> Available data:
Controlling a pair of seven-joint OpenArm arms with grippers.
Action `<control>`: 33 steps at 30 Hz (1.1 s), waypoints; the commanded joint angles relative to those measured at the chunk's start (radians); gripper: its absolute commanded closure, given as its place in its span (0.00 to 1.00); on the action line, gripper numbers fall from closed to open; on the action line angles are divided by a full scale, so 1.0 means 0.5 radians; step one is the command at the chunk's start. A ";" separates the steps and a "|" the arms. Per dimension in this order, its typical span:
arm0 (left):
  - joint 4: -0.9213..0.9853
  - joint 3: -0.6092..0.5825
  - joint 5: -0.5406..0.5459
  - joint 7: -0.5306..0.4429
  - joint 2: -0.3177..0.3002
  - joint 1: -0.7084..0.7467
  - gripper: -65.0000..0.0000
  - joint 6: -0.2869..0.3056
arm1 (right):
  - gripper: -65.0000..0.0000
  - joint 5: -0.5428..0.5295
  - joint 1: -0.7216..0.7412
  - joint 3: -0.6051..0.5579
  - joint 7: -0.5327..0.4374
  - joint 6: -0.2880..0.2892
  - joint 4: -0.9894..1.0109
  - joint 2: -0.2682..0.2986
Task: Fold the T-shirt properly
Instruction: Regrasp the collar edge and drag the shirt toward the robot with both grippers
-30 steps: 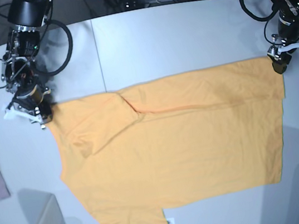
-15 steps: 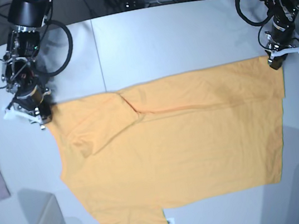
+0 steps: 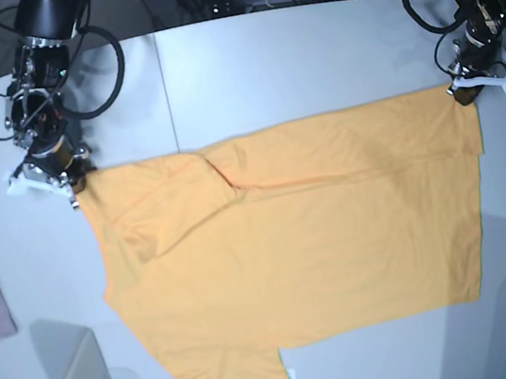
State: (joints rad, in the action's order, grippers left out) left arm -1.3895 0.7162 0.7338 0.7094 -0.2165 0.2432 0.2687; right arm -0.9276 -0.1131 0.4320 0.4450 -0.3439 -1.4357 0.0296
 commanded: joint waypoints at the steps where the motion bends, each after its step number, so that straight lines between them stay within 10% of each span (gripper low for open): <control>1: -0.083 0.008 0.022 -0.030 -0.056 0.009 1.00 0.013 | 1.00 0.015 -0.012 0.003 0.017 -0.035 -0.045 0.013; 33: -0.607 0.018 0.038 -0.030 -0.096 0.792 1.00 0.013 | 1.00 0.009 -0.865 0.000 0.020 -0.035 -0.754 0.019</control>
State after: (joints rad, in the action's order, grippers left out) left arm -1.6752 0.7162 0.7422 0.7101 -0.2501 0.6296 0.2703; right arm -0.9211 -0.5388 0.4278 0.4709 -0.3733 -1.7943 0.0303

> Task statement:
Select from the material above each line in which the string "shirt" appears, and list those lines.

> Your solution:
Task: Fold the T-shirt properly
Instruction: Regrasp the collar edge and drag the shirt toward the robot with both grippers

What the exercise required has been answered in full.